Is conventional flow a real, physical thing or is it something we made up?
Is conventional flow a real, physical thing or is it something we still use for historical reasons?
It's a model we use to describe flow of charge. "All models are flawed but some are useful" - and this one is very useful.
Electron flow is the actual current flow and the textbooks are the other way because of benjamin franklin ...
It is true that the mobile charges in metals are electrons but it is not always the case. In other situations the mobile charges are positive ions.
Don't get hung up on this. You don't need to think about electrons for most electronic engineering. Just volts, amperes, watts, ohms, henries and farads will get you a long way.
Give Benjamin some capital letters - even if you think he got it backwards.
The important concept is that current is the net flow of charges across some boundary. This is the basic physics of current. This is what you should remember.

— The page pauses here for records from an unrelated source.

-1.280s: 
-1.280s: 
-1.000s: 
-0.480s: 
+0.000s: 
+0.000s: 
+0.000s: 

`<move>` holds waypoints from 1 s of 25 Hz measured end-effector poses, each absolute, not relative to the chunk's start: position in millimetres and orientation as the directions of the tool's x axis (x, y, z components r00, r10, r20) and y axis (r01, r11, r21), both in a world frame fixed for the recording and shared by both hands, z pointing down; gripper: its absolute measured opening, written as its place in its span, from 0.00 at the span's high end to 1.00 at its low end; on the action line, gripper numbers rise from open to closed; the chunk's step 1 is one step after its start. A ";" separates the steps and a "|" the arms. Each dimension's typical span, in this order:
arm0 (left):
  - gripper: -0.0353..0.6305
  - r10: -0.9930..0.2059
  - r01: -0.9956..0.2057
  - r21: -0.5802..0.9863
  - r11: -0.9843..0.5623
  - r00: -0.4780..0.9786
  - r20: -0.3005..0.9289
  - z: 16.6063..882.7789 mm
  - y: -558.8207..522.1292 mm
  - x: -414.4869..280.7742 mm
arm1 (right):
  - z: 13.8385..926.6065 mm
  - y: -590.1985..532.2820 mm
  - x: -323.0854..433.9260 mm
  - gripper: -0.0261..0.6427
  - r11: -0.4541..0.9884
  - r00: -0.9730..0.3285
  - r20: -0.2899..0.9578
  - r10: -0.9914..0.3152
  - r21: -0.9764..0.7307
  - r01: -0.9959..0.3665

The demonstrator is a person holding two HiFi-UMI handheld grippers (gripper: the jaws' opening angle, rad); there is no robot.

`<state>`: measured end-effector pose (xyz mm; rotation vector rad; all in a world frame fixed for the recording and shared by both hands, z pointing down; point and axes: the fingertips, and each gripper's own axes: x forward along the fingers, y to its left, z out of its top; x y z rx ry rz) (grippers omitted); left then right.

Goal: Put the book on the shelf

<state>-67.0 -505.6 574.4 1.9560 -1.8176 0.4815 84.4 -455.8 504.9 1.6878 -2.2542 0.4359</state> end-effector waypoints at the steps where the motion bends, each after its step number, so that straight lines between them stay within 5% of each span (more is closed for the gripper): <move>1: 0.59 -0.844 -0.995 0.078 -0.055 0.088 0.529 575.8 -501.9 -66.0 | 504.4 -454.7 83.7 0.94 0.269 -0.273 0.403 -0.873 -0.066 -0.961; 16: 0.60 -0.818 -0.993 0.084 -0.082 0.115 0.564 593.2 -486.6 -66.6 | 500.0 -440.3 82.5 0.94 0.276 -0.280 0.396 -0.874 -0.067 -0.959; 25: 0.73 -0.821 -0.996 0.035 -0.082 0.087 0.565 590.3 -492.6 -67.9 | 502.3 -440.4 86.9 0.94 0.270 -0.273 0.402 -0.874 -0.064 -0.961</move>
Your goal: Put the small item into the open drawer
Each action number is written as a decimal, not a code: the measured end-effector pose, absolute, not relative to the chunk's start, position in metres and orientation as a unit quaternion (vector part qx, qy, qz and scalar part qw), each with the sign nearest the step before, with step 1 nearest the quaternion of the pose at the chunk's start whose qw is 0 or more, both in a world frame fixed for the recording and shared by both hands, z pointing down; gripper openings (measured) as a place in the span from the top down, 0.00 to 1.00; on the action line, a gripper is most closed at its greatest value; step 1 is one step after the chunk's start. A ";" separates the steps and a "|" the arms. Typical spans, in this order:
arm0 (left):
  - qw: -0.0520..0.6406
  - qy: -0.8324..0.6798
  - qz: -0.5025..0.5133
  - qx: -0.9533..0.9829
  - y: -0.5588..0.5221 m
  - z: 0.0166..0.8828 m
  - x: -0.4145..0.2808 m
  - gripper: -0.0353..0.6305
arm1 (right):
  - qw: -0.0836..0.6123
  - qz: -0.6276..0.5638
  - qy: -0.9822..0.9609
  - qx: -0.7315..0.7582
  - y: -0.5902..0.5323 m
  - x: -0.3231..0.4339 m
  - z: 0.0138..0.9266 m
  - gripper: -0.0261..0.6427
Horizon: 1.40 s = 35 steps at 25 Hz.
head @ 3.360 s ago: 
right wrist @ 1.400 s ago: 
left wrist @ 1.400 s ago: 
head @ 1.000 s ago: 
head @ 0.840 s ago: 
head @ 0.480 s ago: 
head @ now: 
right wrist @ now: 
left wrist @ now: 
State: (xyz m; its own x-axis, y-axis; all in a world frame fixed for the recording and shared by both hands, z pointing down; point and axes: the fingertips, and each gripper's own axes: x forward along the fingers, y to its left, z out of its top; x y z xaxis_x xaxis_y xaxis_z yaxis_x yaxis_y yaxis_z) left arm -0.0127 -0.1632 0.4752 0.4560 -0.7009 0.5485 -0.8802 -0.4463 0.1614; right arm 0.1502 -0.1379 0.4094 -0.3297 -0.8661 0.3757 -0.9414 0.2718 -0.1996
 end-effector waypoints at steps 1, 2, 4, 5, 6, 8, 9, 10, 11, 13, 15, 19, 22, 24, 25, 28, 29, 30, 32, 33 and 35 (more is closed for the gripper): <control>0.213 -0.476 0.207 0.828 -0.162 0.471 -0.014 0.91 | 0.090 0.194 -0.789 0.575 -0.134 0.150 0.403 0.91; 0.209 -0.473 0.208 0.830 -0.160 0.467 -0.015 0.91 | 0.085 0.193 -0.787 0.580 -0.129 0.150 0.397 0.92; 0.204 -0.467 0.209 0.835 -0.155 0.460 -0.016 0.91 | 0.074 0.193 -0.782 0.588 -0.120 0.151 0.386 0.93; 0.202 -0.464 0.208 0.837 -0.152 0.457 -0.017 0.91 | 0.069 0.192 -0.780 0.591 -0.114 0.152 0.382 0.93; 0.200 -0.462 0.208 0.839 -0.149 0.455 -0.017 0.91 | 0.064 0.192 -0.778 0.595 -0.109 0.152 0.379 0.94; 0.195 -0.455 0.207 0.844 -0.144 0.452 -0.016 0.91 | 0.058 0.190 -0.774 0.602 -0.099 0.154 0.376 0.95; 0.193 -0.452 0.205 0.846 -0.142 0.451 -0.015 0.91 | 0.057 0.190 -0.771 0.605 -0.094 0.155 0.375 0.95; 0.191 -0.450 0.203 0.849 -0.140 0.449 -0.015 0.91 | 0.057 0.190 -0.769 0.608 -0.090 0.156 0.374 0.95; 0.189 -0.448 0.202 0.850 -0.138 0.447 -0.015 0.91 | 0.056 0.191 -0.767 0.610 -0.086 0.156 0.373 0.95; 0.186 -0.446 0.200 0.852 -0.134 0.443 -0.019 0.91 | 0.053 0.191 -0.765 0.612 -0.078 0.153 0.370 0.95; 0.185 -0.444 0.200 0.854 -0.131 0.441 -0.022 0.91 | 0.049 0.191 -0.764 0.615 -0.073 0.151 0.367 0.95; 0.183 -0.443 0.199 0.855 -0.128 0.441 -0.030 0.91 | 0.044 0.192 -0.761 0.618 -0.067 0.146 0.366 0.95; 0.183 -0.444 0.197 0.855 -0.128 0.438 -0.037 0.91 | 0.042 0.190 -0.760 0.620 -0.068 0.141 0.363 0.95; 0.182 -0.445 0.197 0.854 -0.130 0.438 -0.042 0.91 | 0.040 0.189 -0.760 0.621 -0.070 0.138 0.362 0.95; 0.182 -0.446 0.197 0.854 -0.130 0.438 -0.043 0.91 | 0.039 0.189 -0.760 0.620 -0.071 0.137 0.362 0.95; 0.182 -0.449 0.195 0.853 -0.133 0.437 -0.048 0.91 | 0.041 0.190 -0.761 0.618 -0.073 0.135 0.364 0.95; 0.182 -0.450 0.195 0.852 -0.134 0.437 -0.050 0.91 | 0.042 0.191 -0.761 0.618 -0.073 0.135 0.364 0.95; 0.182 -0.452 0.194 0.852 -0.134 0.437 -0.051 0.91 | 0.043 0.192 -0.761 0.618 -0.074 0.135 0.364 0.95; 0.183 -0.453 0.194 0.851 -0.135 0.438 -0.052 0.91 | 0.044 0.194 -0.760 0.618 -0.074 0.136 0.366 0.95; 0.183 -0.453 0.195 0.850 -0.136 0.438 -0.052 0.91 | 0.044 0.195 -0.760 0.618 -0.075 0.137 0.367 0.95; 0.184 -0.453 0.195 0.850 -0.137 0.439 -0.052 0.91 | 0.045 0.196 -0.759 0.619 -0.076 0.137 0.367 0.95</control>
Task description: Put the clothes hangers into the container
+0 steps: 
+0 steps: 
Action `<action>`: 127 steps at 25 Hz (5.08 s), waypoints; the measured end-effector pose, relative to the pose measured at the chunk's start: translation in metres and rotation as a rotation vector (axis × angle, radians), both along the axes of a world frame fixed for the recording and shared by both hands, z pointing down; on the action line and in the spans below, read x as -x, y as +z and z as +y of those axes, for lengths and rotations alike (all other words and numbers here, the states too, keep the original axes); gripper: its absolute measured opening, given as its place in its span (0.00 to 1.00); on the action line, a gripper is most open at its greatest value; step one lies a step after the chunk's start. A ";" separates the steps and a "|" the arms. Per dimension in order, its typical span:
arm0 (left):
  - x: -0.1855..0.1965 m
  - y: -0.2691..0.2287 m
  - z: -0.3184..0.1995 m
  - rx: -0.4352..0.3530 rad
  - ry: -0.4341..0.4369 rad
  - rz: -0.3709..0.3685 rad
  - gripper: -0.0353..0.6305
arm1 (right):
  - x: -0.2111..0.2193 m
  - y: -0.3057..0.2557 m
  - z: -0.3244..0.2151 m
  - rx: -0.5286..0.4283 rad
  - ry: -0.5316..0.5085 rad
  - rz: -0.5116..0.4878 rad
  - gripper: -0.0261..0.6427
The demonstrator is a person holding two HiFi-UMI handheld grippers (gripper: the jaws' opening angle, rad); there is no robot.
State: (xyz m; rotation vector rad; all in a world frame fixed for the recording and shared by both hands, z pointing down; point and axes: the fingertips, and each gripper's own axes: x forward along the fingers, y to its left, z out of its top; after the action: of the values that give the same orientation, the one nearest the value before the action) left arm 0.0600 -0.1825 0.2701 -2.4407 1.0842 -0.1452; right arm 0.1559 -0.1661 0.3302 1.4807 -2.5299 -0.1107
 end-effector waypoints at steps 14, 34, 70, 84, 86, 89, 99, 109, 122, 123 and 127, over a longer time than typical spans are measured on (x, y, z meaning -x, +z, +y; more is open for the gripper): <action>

Current flow is inherently directional. Early scientists could have defined the positive direction to be the other way, so that electron flow is the positive current flow direction. But they didn't. It is not a big deal. All the mathematics works just fine the way it is. It is not some tragic mistake. It does not mean that current is imaginary or made up.
Current also has a magnitude. The number of charges per second passing through the boundary. One coulomb of charge per second is one ampere (aka, 1 amp).
To sum up, current flow is very real. The magnitude is measured in coulombs per second (amperes) and by convention, the positive direction of current flow is opposite to the electron flow.
"Current" may be the flow of physical positive charge (protons or positive ions, for example) in one direction or physical negative charge in the other direction. It doesn't matter whether how we define "conventional current" as long as we are consistent.